-- EXERCISE --
Strip out the pictures and output each remaining line of the data word for word.

---------- AVAILABLE RECORDS

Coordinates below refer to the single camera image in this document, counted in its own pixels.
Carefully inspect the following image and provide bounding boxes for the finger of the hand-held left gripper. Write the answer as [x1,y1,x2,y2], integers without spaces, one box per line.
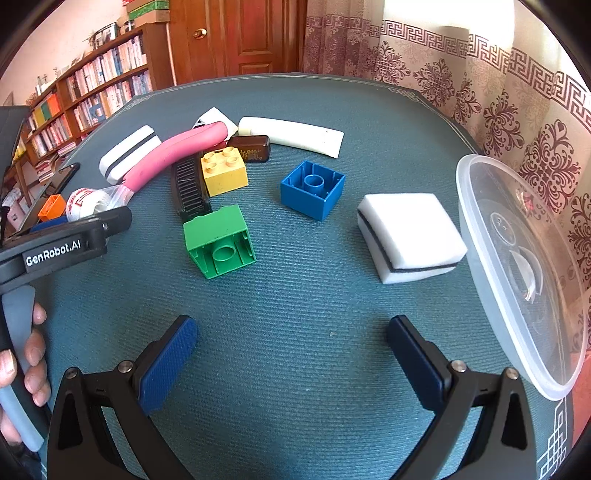
[90,206,133,241]

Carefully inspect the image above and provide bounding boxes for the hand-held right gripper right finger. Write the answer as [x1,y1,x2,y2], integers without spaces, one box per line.
[387,315,543,480]

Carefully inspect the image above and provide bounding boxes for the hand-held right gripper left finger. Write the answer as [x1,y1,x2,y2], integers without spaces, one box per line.
[46,315,199,480]

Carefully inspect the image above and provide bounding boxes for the tape roll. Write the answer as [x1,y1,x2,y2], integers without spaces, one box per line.
[66,185,134,222]

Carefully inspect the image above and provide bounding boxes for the orange toy brick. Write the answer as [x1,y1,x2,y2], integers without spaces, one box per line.
[38,194,66,221]

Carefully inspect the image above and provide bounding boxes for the pink foam tube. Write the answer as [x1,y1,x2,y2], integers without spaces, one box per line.
[122,121,228,192]

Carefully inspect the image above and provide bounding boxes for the yellow toy brick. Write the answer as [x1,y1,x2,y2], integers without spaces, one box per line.
[199,146,249,198]

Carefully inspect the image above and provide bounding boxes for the clear plastic container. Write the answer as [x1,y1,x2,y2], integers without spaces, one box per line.
[455,154,589,401]

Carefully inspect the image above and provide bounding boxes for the white squeeze tube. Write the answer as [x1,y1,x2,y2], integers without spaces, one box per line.
[238,116,345,159]

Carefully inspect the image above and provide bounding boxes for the teal covered desktop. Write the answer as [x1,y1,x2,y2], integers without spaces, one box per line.
[39,74,578,480]

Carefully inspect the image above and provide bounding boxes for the person's left hand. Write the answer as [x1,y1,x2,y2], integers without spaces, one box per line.
[0,302,51,446]

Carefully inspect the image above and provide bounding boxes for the black smartphone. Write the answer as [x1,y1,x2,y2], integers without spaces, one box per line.
[18,162,81,232]

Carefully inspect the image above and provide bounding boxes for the black comb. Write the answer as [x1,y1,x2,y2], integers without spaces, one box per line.
[170,154,214,224]

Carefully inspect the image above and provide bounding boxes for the green toy brick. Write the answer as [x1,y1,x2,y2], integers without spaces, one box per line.
[183,204,257,280]

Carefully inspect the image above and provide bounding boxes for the dark flat panel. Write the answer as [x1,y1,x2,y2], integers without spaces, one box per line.
[0,106,32,232]

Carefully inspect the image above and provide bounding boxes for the rows of books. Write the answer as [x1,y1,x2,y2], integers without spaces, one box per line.
[14,34,153,167]

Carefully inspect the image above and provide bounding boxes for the small dark brown box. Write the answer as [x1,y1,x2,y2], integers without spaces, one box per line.
[225,135,271,164]

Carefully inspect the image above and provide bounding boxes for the wooden bookshelf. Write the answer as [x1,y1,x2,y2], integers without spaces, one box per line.
[0,23,177,195]

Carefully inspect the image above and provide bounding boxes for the blue toy brick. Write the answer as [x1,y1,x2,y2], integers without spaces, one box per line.
[280,160,346,222]

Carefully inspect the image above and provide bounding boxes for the brown cardboard box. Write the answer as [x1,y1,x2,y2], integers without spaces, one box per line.
[129,10,171,24]

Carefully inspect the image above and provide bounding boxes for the green box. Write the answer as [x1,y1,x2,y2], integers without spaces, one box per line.
[128,0,171,16]

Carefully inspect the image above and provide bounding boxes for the wooden door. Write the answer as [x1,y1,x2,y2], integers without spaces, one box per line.
[168,0,308,87]

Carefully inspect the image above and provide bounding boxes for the patterned cream curtain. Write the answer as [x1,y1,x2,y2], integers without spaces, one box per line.
[302,0,591,333]

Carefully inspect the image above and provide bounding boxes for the picture frame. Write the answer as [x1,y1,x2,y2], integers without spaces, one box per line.
[93,23,119,45]

--------------------

-- EXERCISE RESPONSE --
Coordinates below refer to the single camera image in this document, counted in its own pixels.
Carefully inspect the following image and provide bounding boxes for the finger of the hand-held left gripper. Write the answer as [x1,y1,x2,y2], integers without spaces, one box per line.
[90,206,133,241]

Carefully inspect the image above and provide bounding boxes for the hand-held right gripper right finger. Write the answer as [x1,y1,x2,y2], integers without spaces, one box per line.
[387,315,543,480]

Carefully inspect the image above and provide bounding boxes for the hand-held right gripper left finger. Write the answer as [x1,y1,x2,y2], integers without spaces, one box per line.
[46,315,199,480]

Carefully inspect the image above and provide bounding boxes for the tape roll. Write the answer as [x1,y1,x2,y2], integers without spaces, one box per line.
[66,185,134,222]

Carefully inspect the image above and provide bounding boxes for the orange toy brick. Write the answer as [x1,y1,x2,y2], integers without spaces, one box per line.
[38,194,66,221]

Carefully inspect the image above and provide bounding boxes for the pink foam tube. Write the answer as [x1,y1,x2,y2], integers without spaces, one box per line.
[122,121,228,192]

Carefully inspect the image above and provide bounding boxes for the yellow toy brick. Write the answer as [x1,y1,x2,y2], integers without spaces, one box per line.
[199,146,249,198]

Carefully inspect the image above and provide bounding boxes for the clear plastic container. Write the answer as [x1,y1,x2,y2], integers without spaces, one box per line.
[455,154,589,401]

Carefully inspect the image above and provide bounding boxes for the white squeeze tube. Write the answer as [x1,y1,x2,y2], integers without spaces, one box per line.
[238,116,345,159]

Carefully inspect the image above and provide bounding boxes for the teal covered desktop. Write the answer as [x1,y1,x2,y2], integers without spaces, one box per line.
[39,74,578,480]

Carefully inspect the image above and provide bounding boxes for the person's left hand. Write the answer as [x1,y1,x2,y2], integers without spaces, one box per line.
[0,302,51,446]

Carefully inspect the image above and provide bounding boxes for the black smartphone. Write the answer as [x1,y1,x2,y2], integers without spaces, one box per line.
[18,162,81,232]

Carefully inspect the image above and provide bounding boxes for the black comb. Write the answer as [x1,y1,x2,y2], integers without spaces, one box per line.
[170,154,214,224]

Carefully inspect the image above and provide bounding boxes for the green toy brick. Write the answer as [x1,y1,x2,y2], integers without spaces, one box per line.
[183,204,257,280]

Carefully inspect the image above and provide bounding boxes for the dark flat panel. Write the answer as [x1,y1,x2,y2], integers without spaces, one box per line.
[0,106,32,232]

Carefully inspect the image above and provide bounding boxes for the rows of books. Write the answer as [x1,y1,x2,y2], integers without spaces, one box per line.
[14,34,153,167]

Carefully inspect the image above and provide bounding boxes for the small dark brown box. Write the answer as [x1,y1,x2,y2], integers without spaces, one box per line.
[225,135,271,164]

Carefully inspect the image above and provide bounding boxes for the wooden bookshelf. Write the answer as [x1,y1,x2,y2], integers without spaces, one box per line.
[0,23,177,195]

Carefully inspect the image above and provide bounding boxes for the blue toy brick. Write the answer as [x1,y1,x2,y2], integers without spaces, one box per line.
[280,160,346,222]

Carefully inspect the image above and provide bounding boxes for the brown cardboard box. Write the answer as [x1,y1,x2,y2], integers without spaces, one box per line.
[129,10,171,24]

Carefully inspect the image above and provide bounding boxes for the green box. Write the answer as [x1,y1,x2,y2], integers without spaces, one box per line.
[128,0,171,16]

Carefully inspect the image above and provide bounding boxes for the wooden door. Write the answer as [x1,y1,x2,y2], integers without spaces, one box per line.
[168,0,308,87]

Carefully inspect the image above and provide bounding boxes for the patterned cream curtain. Write the answer as [x1,y1,x2,y2], integers without spaces, one box per line.
[302,0,591,333]

Carefully inspect the image above and provide bounding boxes for the picture frame. Write the answer as [x1,y1,x2,y2], integers without spaces, one box per line.
[93,23,119,45]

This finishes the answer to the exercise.